Bref, troublé et stupéfait, le magister, dépose sa craie, ajuste ses lunettes,
prend place sur un des coins de son bureau et déclare péremptoirement : «
Jeune homme, le français, à ce que je sache, est et demeure ma langue
maternelle. Je la parle, je l'écris et j'en mange à longueur de jours. Je suis
ici pour donner un cours en sciences financières et non un cours
de grammaire. Le livre dont vous vous servez, porte ma signature. Si par hasard,
vous y remarquez des fautes de français, en votre qualité de correcteur, ayez
l'amabilité de vous adresser à mon éditeur. Il a été payé
grassement pour se faire. Quant à la faute, ici, présente au
tableau, je m'en balance, pourvu que vous compreniez l'essence de la formule de
la «valeur actuelle d'un montant à recevoir dans x
années ». Paf! Silence de mort, de gros yeux roulent dans la salle. Notre
compatriote est dans ses petits souliers. Pas une mouche ne vole. Son attitude a
déclenché des soupirs et des regards sous-entendus.
Loin de passer outre, le monologue continu.
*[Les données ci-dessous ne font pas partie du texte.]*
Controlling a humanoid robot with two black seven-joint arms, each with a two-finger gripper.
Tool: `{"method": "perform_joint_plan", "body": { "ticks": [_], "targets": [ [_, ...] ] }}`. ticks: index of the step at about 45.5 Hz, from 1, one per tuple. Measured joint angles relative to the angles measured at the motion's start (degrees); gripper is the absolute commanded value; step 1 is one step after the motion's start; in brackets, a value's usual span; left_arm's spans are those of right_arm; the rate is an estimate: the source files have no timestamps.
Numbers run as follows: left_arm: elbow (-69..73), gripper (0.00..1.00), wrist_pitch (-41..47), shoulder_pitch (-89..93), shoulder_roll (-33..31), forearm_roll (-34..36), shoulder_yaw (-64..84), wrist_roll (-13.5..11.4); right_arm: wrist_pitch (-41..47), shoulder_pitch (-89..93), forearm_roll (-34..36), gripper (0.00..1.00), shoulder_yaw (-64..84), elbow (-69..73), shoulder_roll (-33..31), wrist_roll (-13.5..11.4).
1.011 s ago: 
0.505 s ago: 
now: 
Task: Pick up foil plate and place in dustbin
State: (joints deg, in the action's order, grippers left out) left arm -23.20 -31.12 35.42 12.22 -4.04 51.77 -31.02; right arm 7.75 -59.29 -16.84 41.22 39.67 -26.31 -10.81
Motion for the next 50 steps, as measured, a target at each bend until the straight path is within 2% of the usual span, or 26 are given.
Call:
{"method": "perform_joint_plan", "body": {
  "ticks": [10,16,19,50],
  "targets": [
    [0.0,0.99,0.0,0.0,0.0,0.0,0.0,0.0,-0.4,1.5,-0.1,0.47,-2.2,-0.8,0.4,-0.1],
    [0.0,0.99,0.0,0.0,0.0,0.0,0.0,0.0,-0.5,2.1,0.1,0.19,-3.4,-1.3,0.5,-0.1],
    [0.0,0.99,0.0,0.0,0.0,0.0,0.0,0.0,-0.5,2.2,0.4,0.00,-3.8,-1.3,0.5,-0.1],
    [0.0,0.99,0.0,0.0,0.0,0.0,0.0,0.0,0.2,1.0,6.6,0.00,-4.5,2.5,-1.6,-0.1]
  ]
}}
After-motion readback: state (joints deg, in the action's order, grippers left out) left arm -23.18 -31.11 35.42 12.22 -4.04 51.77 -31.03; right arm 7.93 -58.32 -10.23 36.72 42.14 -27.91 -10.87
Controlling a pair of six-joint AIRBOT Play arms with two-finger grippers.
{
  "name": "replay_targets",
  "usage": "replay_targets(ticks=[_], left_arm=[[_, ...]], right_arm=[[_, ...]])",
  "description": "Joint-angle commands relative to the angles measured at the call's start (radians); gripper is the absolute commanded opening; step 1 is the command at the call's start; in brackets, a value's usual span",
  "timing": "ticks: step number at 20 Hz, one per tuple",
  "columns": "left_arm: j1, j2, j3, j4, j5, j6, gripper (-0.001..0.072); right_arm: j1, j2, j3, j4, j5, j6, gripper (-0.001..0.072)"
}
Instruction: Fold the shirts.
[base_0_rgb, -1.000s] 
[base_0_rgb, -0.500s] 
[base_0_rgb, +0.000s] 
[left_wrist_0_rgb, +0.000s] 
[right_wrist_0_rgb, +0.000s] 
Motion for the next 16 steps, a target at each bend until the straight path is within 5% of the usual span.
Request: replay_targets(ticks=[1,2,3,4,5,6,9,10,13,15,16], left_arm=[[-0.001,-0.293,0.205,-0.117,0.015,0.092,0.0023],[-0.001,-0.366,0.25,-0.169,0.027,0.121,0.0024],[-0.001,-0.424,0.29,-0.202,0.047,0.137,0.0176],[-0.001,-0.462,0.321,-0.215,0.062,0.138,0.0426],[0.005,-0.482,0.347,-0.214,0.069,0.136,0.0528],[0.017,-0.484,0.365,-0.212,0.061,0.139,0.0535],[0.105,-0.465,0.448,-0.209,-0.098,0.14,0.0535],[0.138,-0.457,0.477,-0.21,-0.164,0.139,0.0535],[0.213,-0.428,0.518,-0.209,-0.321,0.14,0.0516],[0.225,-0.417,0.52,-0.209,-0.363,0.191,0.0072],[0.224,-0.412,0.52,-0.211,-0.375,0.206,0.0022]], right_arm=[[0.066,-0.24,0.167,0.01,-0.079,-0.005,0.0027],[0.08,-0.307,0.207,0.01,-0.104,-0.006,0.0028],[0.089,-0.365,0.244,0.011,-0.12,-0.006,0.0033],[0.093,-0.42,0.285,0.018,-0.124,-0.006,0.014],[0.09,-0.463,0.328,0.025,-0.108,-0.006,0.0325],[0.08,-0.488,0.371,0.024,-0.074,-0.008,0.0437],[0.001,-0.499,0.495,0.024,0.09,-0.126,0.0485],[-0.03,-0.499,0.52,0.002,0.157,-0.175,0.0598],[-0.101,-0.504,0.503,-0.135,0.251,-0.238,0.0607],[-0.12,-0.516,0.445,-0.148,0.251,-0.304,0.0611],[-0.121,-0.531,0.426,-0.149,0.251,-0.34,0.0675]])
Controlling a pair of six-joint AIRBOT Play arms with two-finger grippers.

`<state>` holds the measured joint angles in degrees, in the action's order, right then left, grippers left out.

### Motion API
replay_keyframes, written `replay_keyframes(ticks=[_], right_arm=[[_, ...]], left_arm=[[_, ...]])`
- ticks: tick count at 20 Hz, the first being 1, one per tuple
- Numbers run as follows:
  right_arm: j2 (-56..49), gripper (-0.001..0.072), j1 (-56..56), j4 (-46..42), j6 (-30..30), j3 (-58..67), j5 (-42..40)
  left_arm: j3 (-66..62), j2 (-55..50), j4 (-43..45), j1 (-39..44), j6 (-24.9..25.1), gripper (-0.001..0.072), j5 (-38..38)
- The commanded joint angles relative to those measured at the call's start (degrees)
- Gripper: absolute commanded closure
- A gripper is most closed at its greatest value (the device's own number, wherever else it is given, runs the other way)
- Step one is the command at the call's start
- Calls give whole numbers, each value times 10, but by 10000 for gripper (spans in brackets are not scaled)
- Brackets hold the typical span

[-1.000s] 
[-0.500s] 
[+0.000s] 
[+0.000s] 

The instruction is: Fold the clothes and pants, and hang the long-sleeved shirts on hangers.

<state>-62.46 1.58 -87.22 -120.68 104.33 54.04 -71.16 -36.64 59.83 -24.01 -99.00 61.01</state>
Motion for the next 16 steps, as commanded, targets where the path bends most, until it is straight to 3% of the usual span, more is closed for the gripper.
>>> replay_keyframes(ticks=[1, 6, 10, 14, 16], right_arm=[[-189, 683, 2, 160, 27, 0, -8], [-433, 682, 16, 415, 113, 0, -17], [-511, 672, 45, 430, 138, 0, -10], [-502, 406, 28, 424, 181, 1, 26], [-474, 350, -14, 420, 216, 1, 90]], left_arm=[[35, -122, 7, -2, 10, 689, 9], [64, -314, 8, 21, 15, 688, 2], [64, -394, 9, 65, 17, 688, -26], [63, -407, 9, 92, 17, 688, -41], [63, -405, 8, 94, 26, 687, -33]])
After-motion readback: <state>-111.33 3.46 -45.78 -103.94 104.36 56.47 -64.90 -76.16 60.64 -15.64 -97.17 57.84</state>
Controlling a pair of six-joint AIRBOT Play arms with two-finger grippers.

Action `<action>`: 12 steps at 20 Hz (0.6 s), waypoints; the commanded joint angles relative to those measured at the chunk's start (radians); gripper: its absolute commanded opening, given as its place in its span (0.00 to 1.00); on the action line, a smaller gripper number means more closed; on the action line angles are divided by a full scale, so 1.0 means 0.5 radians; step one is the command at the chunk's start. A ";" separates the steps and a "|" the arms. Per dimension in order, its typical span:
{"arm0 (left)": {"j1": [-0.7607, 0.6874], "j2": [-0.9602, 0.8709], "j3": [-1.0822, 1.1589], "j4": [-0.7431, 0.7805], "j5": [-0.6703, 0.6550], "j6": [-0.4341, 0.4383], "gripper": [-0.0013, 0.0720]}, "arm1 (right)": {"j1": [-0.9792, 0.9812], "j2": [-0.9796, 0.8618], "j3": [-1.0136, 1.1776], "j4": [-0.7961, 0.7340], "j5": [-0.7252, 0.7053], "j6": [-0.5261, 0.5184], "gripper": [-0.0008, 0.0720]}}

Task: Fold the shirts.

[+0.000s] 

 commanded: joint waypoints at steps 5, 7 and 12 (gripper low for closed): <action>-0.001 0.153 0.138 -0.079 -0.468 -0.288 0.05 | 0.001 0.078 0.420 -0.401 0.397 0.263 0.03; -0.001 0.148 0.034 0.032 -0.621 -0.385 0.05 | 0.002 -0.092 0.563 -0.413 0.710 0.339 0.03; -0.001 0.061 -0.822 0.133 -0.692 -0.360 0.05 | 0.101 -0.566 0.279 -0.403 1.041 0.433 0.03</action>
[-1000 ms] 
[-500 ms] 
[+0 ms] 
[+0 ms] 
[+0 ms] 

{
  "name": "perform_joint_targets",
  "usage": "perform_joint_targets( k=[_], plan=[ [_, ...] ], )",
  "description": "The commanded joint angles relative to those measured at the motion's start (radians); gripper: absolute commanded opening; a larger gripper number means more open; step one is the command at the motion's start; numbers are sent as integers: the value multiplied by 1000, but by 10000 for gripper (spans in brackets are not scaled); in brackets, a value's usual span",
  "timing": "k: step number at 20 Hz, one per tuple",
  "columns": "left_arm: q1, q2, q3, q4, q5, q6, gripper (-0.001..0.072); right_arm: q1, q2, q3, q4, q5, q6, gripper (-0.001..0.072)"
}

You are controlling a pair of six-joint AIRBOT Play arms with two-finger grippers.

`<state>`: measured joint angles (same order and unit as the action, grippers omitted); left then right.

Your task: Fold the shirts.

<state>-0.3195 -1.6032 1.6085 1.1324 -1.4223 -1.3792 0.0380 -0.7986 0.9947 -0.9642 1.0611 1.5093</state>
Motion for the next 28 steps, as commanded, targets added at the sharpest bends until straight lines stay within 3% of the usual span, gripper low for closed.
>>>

Le prof déchaîné, enfonce les clous du cercueil : «Entre autres, cher
correcteur, sans risque de me tromper, vous venez d'une ancienne
colonie française? Suis sûr que votre pays a été colonisé! Car,
c'est un complexe caractéristique des ex-colonisés. Ils souffrent
immanquablement de ce syndrome maladif, celui de ressembler à leur ancien
maître : le même pattern, le même faciès, la même fixité morbide avec le
sempiternel instinct du tueur, le réflexe du dominateur, le panache du
narcissique. Il se pète les bretelles, croyant porter le chapeau du Pic de la
Mirandole. En fin de compte, ce n'est que du vent. Sur ce, mes
chers amis, je prends congé de vous. A la prochaine
chicane».
Rouge de colère, le prof met fin au cours
avant terme, reprend ses livres et s'en alla. J'ai prié pour qu'il nous revînt
en santé le lendemain, car, la colère est ingrate et ne tue que son maître, très
rarement le provocateur. Sans mot dire, la classe déguerpit en silence, tout en
maudissant le trublion. Des grognements sourds d'insatisfaction entremêlés de
bruit de sacs et de pupitres déplacés, laissent percevoir une note de fin de
Requiem, une pointe dramatique qu'un mélomane averti peut facilement associer
à la magistrale pièce : " Agnus Dei Qui tollis peccata mundi
(Largo) " de " La grande Messe en Do mineur (K. 427) "
de Mozart. Sur la pointe des pieds, je me faufile à l'extérieur,
sans jeter un coup d'œil furtif en arrière pour ne pas croiser le regard troublé
du «profésè franceu».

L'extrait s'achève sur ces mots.